In operation 230, the sponsored version of the item appears first or earlier in the feed. In the illustrated embodiments, if the distance between the duplicate items is less than a second threshold T2, the sponsored version of the item is dropped and the feed may or may not be augmented, as described above, and then the method may advance directly to operation 240 or return to operation 212. In these embodiments, T2 is less than T1 (e.g., 5).

In operation 232, if the distance between the duplicate items is greater than (or equal to) the second threshold T2, but less than the first threshold T1, the unsponsored version of the item is dropped (and the feed may or may not be augmented with another item). If less impact to revenue (from dropping sponsored content items) is desired, T2 could be adjusted downward. Also, or alternatively, T2 could be dynamic and depend upon the user's preferences, past behavior (e.g., clicks more on unsponsored items or sponsored items), and/or other factors. After operation 232, the method continues at operation 240 or may return to operation 212 to check for other duplicates.

In operation 240, the feed server finalizes and dispatches the feed (or a portion of the feed) to an electronic device operated by the user. This operation may involve rendering and/or decorating an item prior to transmission of the feed items. In some implementations, content items are fully or partially rendered by the activity service and/or sponsored content recommendation service before they are delivered to the feed server. In other implementations, some or all rendering is performed at the feed server.

Some types of items may be nested, such as a comment on a share, a sharing of a skill endorsement, and so on. Therefore, to fully render a given item, data of different types may have to be retrieved and assembled for any items not fully assembled. The feed (or a portion or subset thereof) is then dispatched toward the user, possibly through a portal or front-end server (e.g., a web server, a data server).

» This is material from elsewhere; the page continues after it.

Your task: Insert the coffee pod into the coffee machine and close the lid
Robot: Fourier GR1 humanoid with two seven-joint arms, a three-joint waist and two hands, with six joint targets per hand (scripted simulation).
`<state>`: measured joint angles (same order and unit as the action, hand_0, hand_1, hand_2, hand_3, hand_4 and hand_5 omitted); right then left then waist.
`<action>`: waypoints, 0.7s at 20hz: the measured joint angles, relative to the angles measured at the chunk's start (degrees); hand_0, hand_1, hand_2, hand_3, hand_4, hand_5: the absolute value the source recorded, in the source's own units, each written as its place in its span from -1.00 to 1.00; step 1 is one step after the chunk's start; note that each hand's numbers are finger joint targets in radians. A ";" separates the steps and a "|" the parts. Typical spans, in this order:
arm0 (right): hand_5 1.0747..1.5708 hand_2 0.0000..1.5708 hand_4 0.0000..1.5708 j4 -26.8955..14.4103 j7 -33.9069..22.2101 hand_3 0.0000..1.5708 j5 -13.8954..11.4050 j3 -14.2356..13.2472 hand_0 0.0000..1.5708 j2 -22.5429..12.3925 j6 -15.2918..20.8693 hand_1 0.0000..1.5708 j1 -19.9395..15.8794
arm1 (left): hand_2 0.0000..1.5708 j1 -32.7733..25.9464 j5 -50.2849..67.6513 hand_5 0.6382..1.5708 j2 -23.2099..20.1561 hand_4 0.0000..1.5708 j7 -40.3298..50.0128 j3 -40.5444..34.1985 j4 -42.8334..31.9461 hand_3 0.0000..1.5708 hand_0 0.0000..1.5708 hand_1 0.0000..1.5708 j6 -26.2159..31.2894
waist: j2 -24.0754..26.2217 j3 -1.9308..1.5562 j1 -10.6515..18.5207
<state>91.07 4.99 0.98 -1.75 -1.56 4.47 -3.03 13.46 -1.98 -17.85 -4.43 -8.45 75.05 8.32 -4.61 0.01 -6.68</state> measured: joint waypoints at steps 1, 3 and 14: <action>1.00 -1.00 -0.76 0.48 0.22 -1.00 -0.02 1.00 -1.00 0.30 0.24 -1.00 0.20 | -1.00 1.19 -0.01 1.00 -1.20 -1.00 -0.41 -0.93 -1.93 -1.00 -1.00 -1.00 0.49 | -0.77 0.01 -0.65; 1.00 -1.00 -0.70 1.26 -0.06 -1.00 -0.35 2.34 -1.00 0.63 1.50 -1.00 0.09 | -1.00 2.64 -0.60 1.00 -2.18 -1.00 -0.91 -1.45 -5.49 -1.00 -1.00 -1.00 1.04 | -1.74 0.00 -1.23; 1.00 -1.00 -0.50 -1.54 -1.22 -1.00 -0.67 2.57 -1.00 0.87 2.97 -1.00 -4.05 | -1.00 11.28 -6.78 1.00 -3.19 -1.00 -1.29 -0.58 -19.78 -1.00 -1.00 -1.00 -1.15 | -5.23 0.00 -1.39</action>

FIG. 3 is a block diagram of an apparatus for serving combined content and de-duplicating items as necessary, according to some embodiments.

Apparatus 300 of FIG. 3 includes processor(s) 302, memory 304, and storage 306, which may comprise one or more optical, solid-state, and/or magnetic storage components. Storage 306 may be local to or remote from the apparatus. Apparatus 300 can be coupled (permanently or temporarily) to keyboard 312, pointing device 314, and display 316. Multiple apparatuses 300 may operate in cooperation, such as in a load-balancing arrangement.

Storage 306 stores logic that may be loaded into memory 304 for execution by processor(s) 302. Such logic includes communication logic 320, content retrieval logic 322, and feed assembly logic 324. In other embodiments, any or all of these logic modules may be combined or divided to aggregate or separate their functionality.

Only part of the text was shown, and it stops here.